*** Opening Source material ***
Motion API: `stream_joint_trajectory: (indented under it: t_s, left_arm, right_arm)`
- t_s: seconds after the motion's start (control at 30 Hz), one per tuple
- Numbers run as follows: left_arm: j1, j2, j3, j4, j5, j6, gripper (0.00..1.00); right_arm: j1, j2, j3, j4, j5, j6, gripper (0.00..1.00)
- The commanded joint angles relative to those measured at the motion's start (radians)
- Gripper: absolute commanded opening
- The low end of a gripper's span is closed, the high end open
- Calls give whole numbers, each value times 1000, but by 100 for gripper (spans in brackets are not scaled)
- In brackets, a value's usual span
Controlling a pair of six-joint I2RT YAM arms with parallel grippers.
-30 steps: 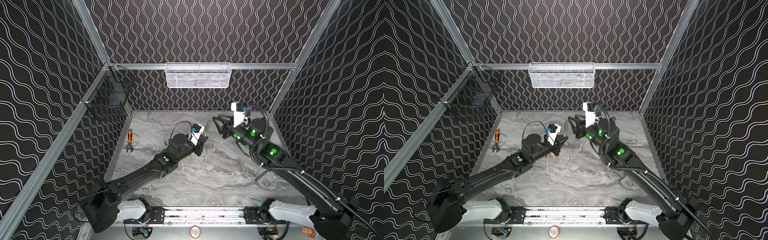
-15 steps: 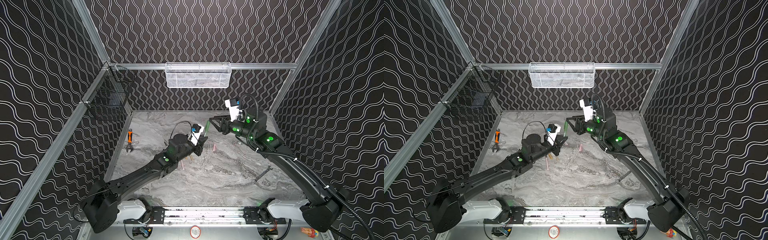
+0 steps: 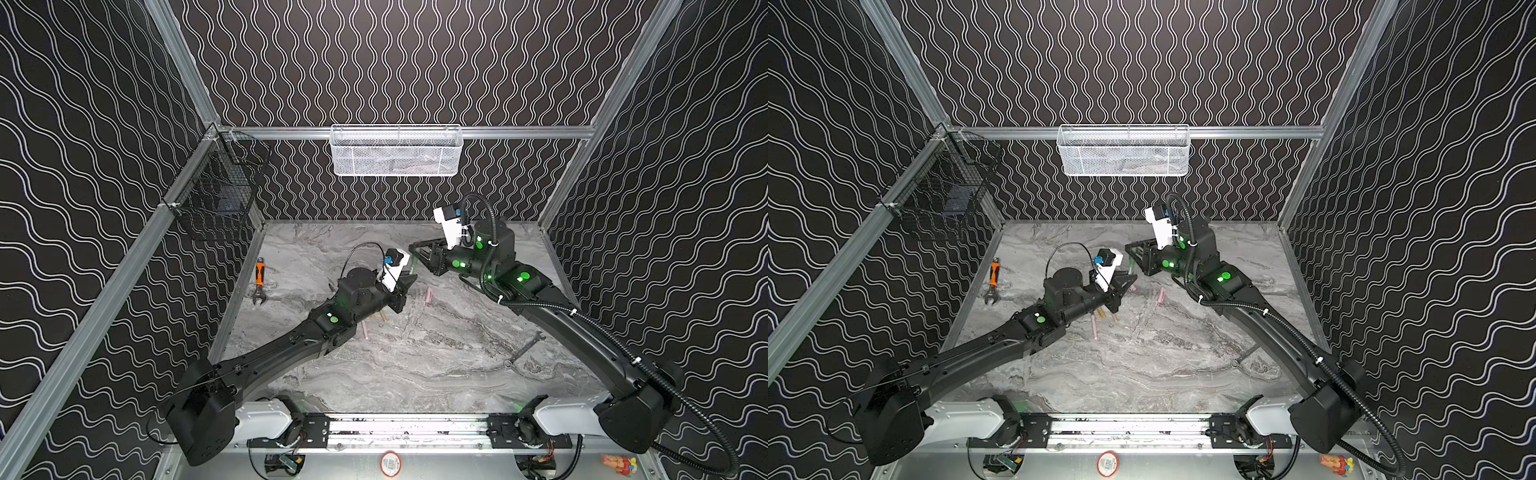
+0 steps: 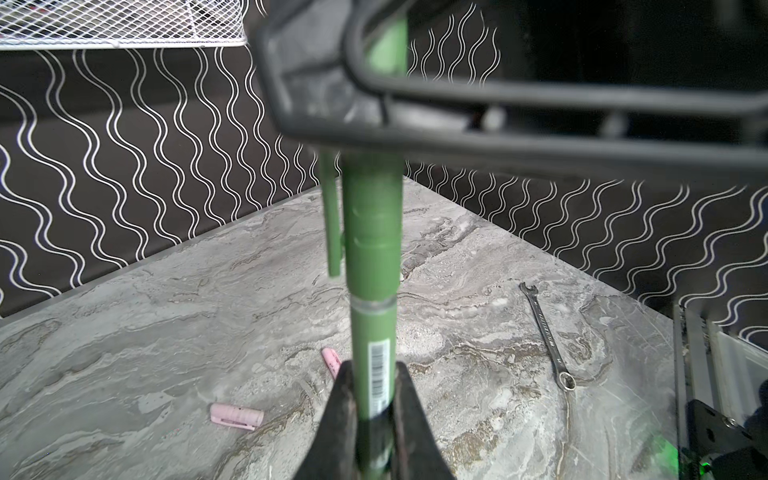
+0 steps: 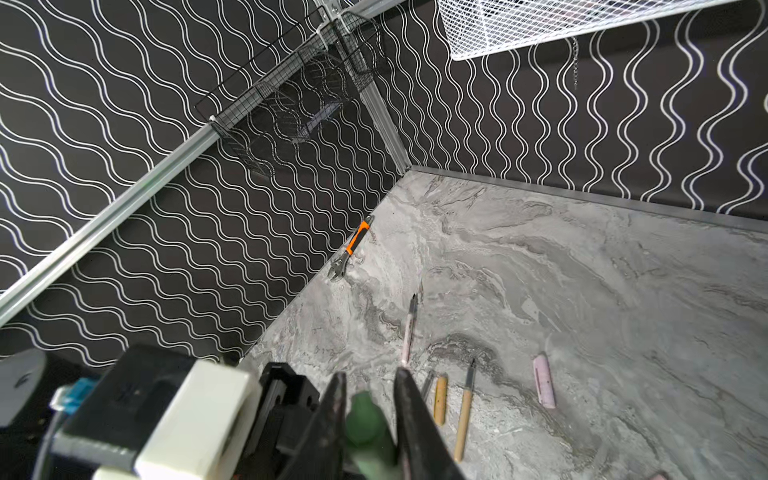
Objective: Insert the pens into the pen caps
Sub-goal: 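Lower the green cap onto the pen tip held by the left gripper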
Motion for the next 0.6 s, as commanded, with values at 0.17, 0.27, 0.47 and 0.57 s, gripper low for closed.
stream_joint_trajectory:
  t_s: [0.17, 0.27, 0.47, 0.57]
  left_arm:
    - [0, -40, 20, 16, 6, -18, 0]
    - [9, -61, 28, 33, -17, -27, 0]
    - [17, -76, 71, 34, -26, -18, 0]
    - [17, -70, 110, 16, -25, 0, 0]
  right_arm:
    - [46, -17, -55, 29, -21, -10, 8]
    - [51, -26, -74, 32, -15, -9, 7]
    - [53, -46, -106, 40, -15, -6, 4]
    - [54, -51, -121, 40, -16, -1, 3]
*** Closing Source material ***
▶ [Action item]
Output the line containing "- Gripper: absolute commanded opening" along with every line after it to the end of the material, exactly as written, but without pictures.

▶ [Task result]
- Gripper: absolute commanded opening
- The low end of a gripper's span is closed, the high end open
- Calls give whole numbers, each value times 1000, but by 100 for gripper (spans in brackets are not scaled)
- In brackets, a value's usual span
Controlling a pair of six-joint I2RT YAM arms with parallel grippers.
-30 steps: 
-15 steps: 
+0 steps: 
+0 steps: 
+0 steps: 
Objective: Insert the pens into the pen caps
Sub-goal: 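Lower the green cap onto the pen tip held by the left gripper
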Motion for the next 0.6 s, as commanded, with values at 0.17, 0.27, 0.47 and 0.57 s, gripper low for closed.
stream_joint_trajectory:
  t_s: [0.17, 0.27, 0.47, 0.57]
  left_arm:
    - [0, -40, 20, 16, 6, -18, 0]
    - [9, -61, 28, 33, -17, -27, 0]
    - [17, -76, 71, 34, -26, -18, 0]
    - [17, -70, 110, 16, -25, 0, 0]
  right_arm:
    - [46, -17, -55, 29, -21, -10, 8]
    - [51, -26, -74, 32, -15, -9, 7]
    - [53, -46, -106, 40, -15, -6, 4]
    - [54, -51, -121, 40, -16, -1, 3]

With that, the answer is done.